American Airlines Is Canceling Hundreds Of Flights Through Mid-July

Everything from bad weather to the labor shortage is causing American Airlines to cancel about one percent of its flights

American Airlines is having some turbulence trying to keep up with the pent up post-COVID-19 travel demand as it plans on cancelling hundreds of flights through mid-July.

Travel is returning to its pre-pandemic levels as people are getting back into the groove of a something resembling normalcy. Airlines are looking to cash in on travel after heavy losses from the pandemic. Unfortunately, it's hard to keep up with demand. As CNBC reports, American Airlines is cutting hundreds of flights from its schedule as it deals with the headwind of a labor shortage, maintenance and even routinely bad weather.

This weekend was a rough one as unavailable flight crews were cited as the reason about half of about 303 flights were cancelled, from CNBC:

About 6% of the airline's mainline schedule, or 180 flights, were canceled on Sunday, according to flight-tracking site FlightAware. The airline said that equaled about 3% of its total flights, including those operated by regional carriers. About half of those were because of unavailable flight crews, showed a company list, which was viewed by CNBC. On Saturday, about 4%, or 123 flights, were canceled, the site showed.

The airline is trying to fill in the gaps by retraining all of the pilots that it furloughed during the pandemic and offering some overtime.

If a labor shortage wasn't hard enough, American says it's also dealing with a headwind of maintenance and as CNN Business reports, what it says is unprecedented bad weather.

"The first few weeks of June have brought unprecedented weather to our largest hubs, heavily impacting our operation and causing delays, canceled flights and disruptions to crew member schedules and our customers' plans," Shannon Gilson, a spokesperson for the airline, told CNN. "That, combined with the labor shortages some of our vendors are contending with and the incredibly quick ramp up of customer demand, has led us to build in additional resilience and certainty to our operation by adjusting a fraction of our scheduled flying through mid-July."
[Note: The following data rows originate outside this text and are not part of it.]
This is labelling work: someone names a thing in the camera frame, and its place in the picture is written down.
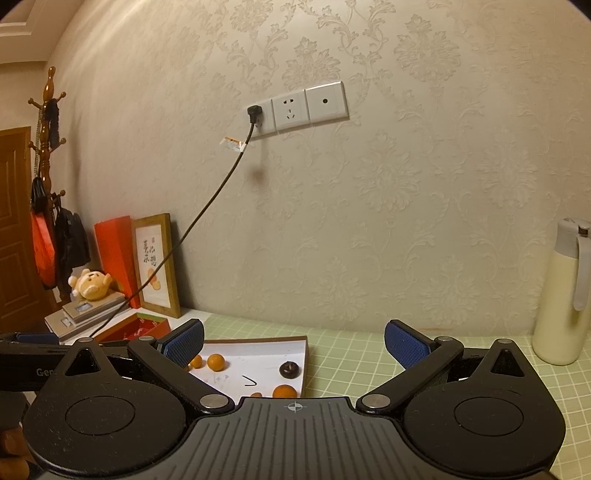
ceiling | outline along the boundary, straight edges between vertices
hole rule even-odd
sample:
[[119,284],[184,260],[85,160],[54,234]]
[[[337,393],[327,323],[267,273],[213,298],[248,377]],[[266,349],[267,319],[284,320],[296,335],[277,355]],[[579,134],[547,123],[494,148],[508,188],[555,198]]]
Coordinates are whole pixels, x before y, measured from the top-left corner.
[[0,64],[46,61],[84,0],[21,0],[0,21]]

blue gripper pad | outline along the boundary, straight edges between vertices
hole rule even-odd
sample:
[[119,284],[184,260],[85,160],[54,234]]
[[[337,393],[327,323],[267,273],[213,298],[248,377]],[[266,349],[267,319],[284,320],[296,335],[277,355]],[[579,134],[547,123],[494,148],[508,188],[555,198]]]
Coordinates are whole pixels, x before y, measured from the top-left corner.
[[191,319],[158,340],[157,349],[178,366],[186,367],[202,350],[205,332],[199,319]]
[[400,325],[389,322],[384,331],[386,350],[405,369],[419,363],[429,353],[429,345],[404,330]]
[[17,342],[59,345],[60,339],[55,333],[17,333]]

wooden door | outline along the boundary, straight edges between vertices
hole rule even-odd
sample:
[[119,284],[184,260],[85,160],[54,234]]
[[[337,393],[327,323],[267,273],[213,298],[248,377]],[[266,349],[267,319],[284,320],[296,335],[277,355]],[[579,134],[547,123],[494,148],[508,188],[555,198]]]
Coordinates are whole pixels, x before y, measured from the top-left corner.
[[30,136],[30,127],[0,131],[0,332],[47,331],[52,311],[33,257]]

red box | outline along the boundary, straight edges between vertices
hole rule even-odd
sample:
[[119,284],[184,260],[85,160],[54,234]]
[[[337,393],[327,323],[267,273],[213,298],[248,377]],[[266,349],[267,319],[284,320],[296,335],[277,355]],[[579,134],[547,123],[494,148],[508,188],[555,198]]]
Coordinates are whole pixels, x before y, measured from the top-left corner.
[[[95,235],[103,270],[110,273],[114,280],[111,288],[129,298],[138,287],[135,278],[131,217],[113,218],[96,223]],[[132,298],[129,305],[139,309],[139,297]]]
[[95,336],[95,340],[99,343],[113,340],[133,340],[142,335],[162,338],[168,333],[170,333],[168,319],[145,313],[134,313],[132,316],[121,320],[117,325],[113,325]]

picture frame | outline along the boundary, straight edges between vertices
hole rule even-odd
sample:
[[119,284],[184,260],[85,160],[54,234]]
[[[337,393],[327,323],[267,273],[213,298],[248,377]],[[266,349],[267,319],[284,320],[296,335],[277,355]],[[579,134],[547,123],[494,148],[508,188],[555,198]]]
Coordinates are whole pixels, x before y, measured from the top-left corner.
[[[133,220],[131,228],[135,275],[140,288],[154,272],[156,266],[172,250],[170,214],[159,213]],[[172,257],[138,296],[142,307],[147,310],[173,318],[181,316]]]
The airline can't get pilots to their flights and waiting on the bad weather can run the clock out on the number of hours pilots are allowed to work. The airline expects to cancel 50 to 80 flights a day until conditions improve.

Thankfully, while hundreds of canceled flights does sound terrible, it'll only add up to about one percent of American's total flights. The airline will also spread the cancellations out so they're not all piled up in isolated areas.